**Provided data**

++++++

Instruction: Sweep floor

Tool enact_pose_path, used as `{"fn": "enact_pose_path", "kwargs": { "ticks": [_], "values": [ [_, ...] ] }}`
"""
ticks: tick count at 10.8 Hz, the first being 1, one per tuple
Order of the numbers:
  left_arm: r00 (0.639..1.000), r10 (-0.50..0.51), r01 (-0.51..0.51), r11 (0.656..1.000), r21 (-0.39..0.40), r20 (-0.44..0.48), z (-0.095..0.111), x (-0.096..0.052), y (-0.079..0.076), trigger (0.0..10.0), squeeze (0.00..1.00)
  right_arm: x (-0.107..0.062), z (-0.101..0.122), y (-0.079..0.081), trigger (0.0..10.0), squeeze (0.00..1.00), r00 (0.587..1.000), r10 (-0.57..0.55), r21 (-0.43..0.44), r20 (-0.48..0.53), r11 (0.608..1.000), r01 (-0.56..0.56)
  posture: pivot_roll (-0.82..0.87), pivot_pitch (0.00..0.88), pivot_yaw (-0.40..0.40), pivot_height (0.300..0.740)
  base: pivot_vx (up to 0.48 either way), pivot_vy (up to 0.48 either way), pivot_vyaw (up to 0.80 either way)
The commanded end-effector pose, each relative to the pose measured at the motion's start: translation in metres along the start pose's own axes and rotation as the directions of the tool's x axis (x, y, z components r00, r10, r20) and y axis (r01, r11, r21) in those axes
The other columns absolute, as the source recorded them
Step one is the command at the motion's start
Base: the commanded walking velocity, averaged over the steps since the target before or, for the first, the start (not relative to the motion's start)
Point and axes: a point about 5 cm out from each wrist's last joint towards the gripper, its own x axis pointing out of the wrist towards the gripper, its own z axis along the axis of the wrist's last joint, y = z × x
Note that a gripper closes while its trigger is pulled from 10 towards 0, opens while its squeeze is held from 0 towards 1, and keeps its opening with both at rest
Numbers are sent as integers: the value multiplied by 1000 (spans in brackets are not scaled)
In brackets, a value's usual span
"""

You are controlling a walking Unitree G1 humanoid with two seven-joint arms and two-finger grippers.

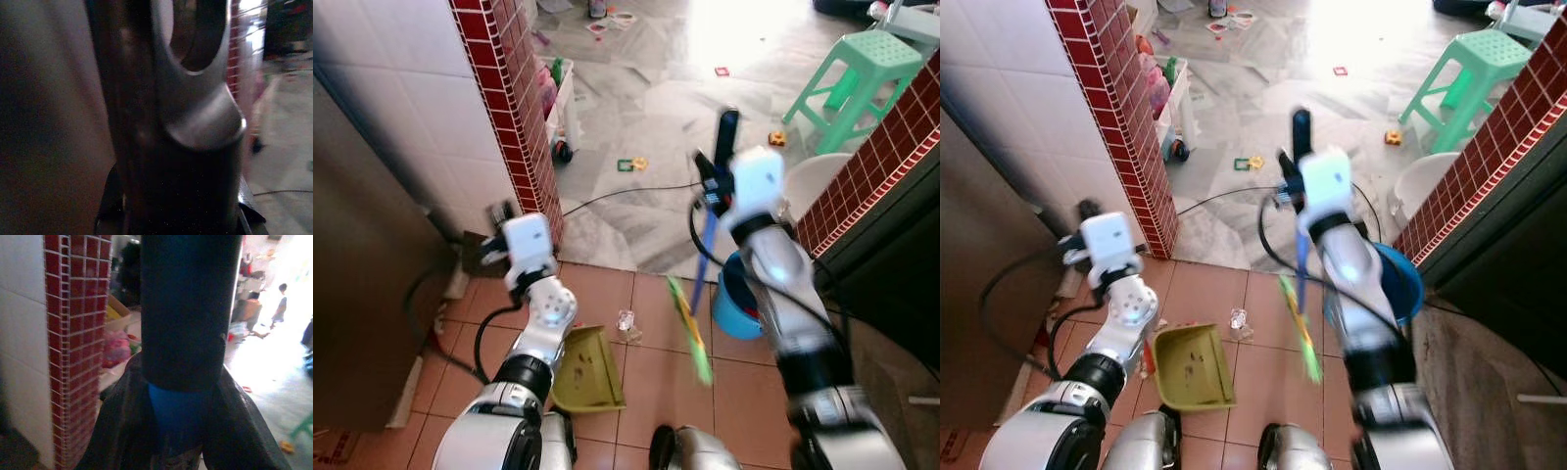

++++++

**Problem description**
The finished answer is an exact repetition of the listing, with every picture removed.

**Written reply**
Instruction: Sweep floor

Tool enact_pose_path, used as `{"fn": "enact_pose_path", "kwargs": { "ticks": [_], "values": [ [_, ...] ] }}`
"""
ticks: tick count at 10.8 Hz, the first being 1, one per tuple
Order of the numbers:
  left_arm: r00 (0.639..1.000), r10 (-0.50..0.51), r01 (-0.51..0.51), r11 (0.656..1.000), r21 (-0.39..0.40), r20 (-0.44..0.48), z (-0.095..0.111), x (-0.096..0.052), y (-0.079..0.076), trigger (0.0..10.0), squeeze (0.00..1.00)
  right_arm: x (-0.107..0.062), z (-0.101..0.122), y (-0.079..0.081), trigger (0.0..10.0), squeeze (0.00..1.00), r00 (0.587..1.000), r10 (-0.57..0.55), r21 (-0.43..0.44), r20 (-0.48..0.53), r11 (0.608..1.000), r01 (-0.56..0.56)
  posture: pivot_roll (-0.82..0.87), pivot_pitch (0.00..0.88), pivot_yaw (-0.40..0.40), pivot_height (0.300..0.740)
  base: pivot_vx (up to 0.48 either way), pivot_vy (up to 0.48 either way), pivot_vyaw (up to 0.80 either way)
The commanded end-effector pose, each relative to the pose measured at the motion's start: translation in metres along the start pose's own axes and rotation as the directions of the tool's x axis (x, y, z components r00, r10, r20) and y axis (r01, r11, r21) in those axes
The other columns absolute, as the source recorded them
Step one is the command at the motion's start
Base: the commanded walking velocity, averaged over the steps since the target before or, for the first, the start (not relative to the motion's start)
Point and axes: a point about 5 cm out from each wrist's last joint towards the gripper, its own x axis pointing out of the wrist towards the gripper, its own z axis along the axis of the wrist's last joint, y = z × x
Note that a gripper closes while its trigger is pulled from 10 towards 0, opens while its squeeze is held from 0 towards 1, and keeps its opening with both at rest
Numbers are sent as integers: the value multiplied by 1000 (spans in brackets are not scaled)
In brackets, a value's usual span
"""

You are controlling a walking Unitree G1 humanoid with two seven-joint arms and two-finger grippers.

No more work is needed on this answer.